Retry Policies & Delivery Count in Azure Service Bus
Overview
In distributed messaging systems, transient failures are inevitable. Network blips, temporary service outages, database connection timeouts, and resource throttling can all cause message processing to fail. A robust retry strategy ensures your system recovers gracefully from these temporary issues without losing messages or requiring manual intervention.
Azure Service Bus provides built-in retry mechanisms at both the client SDK level and the broker level (via delivery count). This guide covers how to configure and combine these mechanisms effectively.
Why Retry Matters in Messaging
Without retry logic, a single transient failure can cause:
- Message loss — If you complete a message before processing succeeds
- System stalls — If failed messages block the queue
- Manual intervention — Operators must investigate and replay messages
- Data inconsistency — Partially processed operations leave your system in a broken state
A well-designed retry strategy handles transient failures automatically while routing permanently failed messages to a dead-letter queue for investigation.
Built-in Service Bus Retry: MaxDeliveryCount
Service Bus tracks how many times a message has been delivered to a consumer. Each time a message is received and then abandoned (or the lock expires), the delivery count increments.

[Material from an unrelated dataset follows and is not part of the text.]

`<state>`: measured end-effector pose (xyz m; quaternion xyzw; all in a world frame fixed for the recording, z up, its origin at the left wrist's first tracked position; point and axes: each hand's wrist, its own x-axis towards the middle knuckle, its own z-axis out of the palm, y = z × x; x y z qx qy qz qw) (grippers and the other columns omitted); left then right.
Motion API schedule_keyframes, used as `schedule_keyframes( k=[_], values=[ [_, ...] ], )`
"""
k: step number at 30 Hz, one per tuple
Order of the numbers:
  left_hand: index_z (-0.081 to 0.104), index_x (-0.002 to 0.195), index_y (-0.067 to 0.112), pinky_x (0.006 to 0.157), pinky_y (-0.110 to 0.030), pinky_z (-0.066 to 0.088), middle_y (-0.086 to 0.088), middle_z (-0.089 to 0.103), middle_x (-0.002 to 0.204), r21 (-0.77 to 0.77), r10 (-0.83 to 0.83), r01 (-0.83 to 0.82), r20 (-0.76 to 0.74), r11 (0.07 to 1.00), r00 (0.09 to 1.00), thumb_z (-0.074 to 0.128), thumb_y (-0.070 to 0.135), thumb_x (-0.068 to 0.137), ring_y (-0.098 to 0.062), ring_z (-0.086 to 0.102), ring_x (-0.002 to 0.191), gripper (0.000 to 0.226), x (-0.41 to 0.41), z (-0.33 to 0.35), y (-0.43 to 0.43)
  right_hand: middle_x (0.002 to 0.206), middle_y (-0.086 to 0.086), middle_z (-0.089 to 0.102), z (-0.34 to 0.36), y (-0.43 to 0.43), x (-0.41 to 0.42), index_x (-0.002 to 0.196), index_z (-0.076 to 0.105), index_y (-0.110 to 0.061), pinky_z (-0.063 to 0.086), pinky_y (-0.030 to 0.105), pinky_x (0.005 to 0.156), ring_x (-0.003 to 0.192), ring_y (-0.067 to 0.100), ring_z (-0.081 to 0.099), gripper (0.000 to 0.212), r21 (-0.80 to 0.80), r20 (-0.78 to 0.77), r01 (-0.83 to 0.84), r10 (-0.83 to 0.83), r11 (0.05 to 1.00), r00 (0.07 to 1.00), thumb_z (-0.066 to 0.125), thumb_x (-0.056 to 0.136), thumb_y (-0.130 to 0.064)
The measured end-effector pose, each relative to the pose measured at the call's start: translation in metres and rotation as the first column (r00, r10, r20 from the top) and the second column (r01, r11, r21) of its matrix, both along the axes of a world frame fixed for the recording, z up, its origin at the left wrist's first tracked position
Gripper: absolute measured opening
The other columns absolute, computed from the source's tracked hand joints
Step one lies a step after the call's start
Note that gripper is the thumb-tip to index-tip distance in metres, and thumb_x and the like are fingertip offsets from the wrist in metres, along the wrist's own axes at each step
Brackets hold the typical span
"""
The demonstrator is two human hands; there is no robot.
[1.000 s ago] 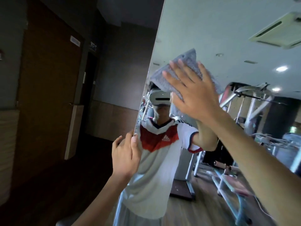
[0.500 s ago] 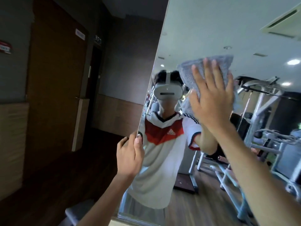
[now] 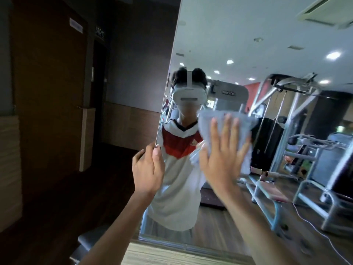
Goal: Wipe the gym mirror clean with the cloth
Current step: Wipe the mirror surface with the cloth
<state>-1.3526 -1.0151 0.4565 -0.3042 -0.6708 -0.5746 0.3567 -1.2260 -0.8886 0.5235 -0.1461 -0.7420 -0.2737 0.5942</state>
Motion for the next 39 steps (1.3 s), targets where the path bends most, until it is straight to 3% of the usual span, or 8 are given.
schedule_keyframes(
  k=[4, 12, 16, 19, 25, 32, 35, 39],
  values=[
    [0.057, 0.099, 0.025, 0.1, -0.034, 0.038, 0.01, 0.064, 0.084, -0.028, 0.009, -0.01, -0.013, 1.0, 1.0, 0.008, 0.035, 0.107, -0.013, 0.062, 0.085, 0.05, -0.004, -0.005, 0.0, 0.163, 0.003, 0.023, -0.025, 0.001, -0.002, 0.155, 0.031, -0.025, 0.024, 0.06, 0.117, 0.142, 0.019, 0.041, 0.065, 0.4, 0.459, -0.174, -0.033, 0.9, 0.888, 0.045, 0.092, -0.033],
    [0.045, 0.08, 0.022, 0.088, -0.051, 0.049, 0.013, 0.05, 0.059, 0.001, -0.034, 0.034, -0.001, 0.999, 0.999, 0.006, 0.034, 0.106, -0.014, 0.055, 0.065, 0.049, -0.012, 0.0, -0.001, 0.161, 0.009, 0.023, 0.003, -0.035, -0.035, 0.155, 0.03, -0.019, 0.021, 0.063, 0.117, 0.149, 0.024, 0.023, 0.065, 0.159, 0.083, -0.064, 0.051, 0.985, 0.995, 0.046, 0.093, -0.032],
    [0.046, 0.079, 0.028, 0.066, -0.054, 0.052, 0.013, 0.048, 0.063, 0.038, -0.182, 0.182, -0.012, 0.983, 0.983, 0.023, 0.032, 0.1, -0.035, 0.059, 0.06, 0.031, -0.009, -0.022, -0.006, 0.16, 0.005, 0.031, -0.04, -0.018, -0.023, 0.154, 0.036, -0.021, 0.027, 0.058, 0.116, 0.135, 0.02, 0.049, 0.066, 0.483, 0.494, -0.185, -0.092, 0.856, 0.865, 0.048, 0.09, -0.03],
    [0.056, 0.088, 0.017, 0.057, -0.055, 0.051, 0.007, 0.049, 0.054, 0.049, -0.245, 0.24, 0.207, 0.969, 0.947, 0.006, 0.059, 0.103, -0.039, 0.058, 0.057, 0.067, -0.002, -0.07, -0.008, 0.163, 0.002, 0.023, -0.007, 0.015, 0.002, 0.157, 0.026, -0.024, 0.016, 0.06, 0.119, 0.136, 0.017, 0.047, 0.062, 0.592, 0.662, -0.34, -0.2, 0.731, 0.722, 0.036, 0.096, -0.031],
    [0.054, 0.079, 0.022, 0.066, -0.05, 0.053, -0.009, 0.06, 0.064, -0.004, -0.273, 0.292, 0.345, 0.956, 0.898, 0.016, 0.054, 0.104, -0.035, 0.061, 0.065, 0.055, -0.001, -0.086, -0.011, 0.16, 0.011, 0.028, -0.027, 0.02, 0.017, 0.155, 0.027, -0.019, 0.019, 0.062, 0.118, 0.15, 0.026, 0.021, 0.068, 0.158, 0.066, -0.033, 0.023, 0.987, 0.998, 0.047, 0.09, -0.023],
    [0.043, 0.063, 0.01, 0.076, -0.054, 0.05, -0.019, 0.061, 0.061, -0.007, -0.218, 0.247, 0.45, 0.969, 0.866, -0.003, 0.063, 0.091, -0.042, 0.062, 0.069, 0.076, 0.006, -0.099, -0.017, 0.155, 0.002, 0.039, -0.11, 0.019, 0.021, 0.15, 0.042, -0.025, 0.028, 0.06, 0.115, 0.13, 0.015, 0.05, 0.062, 0.387, 0.499, -0.227, 0.004, 0.893, 0.867, 0.054, 0.088, -0.028],
    [0.041, 0.054, 0.016, 0.077, -0.05, 0.051, -0.016, 0.061, 0.057, 0.016, -0.24, 0.263, 0.463, 0.965, 0.853, -0.001, 0.059, 0.092, -0.038, 0.062, 0.066, 0.071, 0.013, -0.095, -0.017, 0.158, 0.006, 0.032, -0.07, 0.021, 0.017, 0.153, 0.034, -0.024, 0.019, 0.06, 0.118, 0.148, 0.019, 0.028, 0.064, 0.162, 0.125, -0.084, 0.064, 0.983, 0.99, 0.05, 0.091, -0.026],
    [0.034, 0.05, 0.026, 0.071, -0.043, 0.048, 0.004, 0.049, 0.05, 0.052, -0.284, 0.302, 0.513, 0.952, 0.81, 0.001, 0.067, 0.093, -0.028, 0.054, 0.057, 0.068, 0.017, -0.096, -0.019, 0.16, 0.01, 0.026, -0.097, -0.016, -0.018, 0.154, 0.029, -0.018, 0.015, 0.062, 0.118, 0.152, 0.026, 0.017, 0.064, -0.163, -0.215, -0.068, 0.032, 0.984, 0.976, 0.045, 0.094, -0.029]
  ],
)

When it exceeds MaxDeliveryCount, the message is automatically moved to the dead-letter queue.
How It Works
1. Message received (DeliveryCount = 1)
2. Processing fails → Abandon message
3. Message returns to queue (DeliveryCount = 2)
4. Processing fails again → Abandon message
5. Message returns to queue (DeliveryCount = 3)
6. DeliveryCount exceeds MaxDeliveryCount (default: 10)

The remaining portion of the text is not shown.